### About this task
Please filter the listing for the string "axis" and copy each matching line.

### Recorded information
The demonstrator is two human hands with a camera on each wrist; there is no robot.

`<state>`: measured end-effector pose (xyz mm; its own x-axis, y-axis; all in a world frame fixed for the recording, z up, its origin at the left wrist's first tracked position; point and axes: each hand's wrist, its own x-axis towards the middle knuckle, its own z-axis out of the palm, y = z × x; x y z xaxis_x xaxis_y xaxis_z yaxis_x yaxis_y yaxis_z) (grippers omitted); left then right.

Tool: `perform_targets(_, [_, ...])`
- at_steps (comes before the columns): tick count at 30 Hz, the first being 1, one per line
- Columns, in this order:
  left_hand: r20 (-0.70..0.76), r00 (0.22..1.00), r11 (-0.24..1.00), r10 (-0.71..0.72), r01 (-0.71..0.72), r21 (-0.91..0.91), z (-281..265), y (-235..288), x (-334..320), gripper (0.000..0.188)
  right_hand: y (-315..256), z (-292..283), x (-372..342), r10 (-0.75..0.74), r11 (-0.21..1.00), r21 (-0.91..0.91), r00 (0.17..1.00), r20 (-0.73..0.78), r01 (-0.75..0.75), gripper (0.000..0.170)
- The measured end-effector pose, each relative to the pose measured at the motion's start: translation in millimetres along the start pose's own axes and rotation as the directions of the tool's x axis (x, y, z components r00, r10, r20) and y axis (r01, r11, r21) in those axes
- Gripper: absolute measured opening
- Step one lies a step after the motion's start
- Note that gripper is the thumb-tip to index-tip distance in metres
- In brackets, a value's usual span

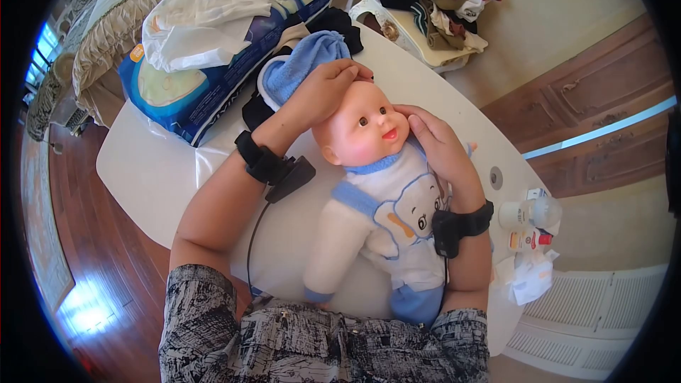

### Worked solution
`<state>`: measured end-effector pose (xyz mm; its own x-axis, y-axis; all in a world frame fixed for the recording, z up, its origin at the left wrist's first tracked position; point and axes: each hand's wrist, its own x-axis towards the middle knuckle, its own z-axis out of the palm, y = z × x; x y z xaxis_x xaxis_y xaxis_z yaxis_x yaxis_y yaxis_z) (grippers omitted); left then right.
- The measured end-effector pose, each relative to the pose measured at the motion's start: translation in millimetres along the start pose's own axes and rotation as the directions of the tool's x axis (x, y, z components r00, r10, r20) and y axis (r01, r11, r21) in those axes

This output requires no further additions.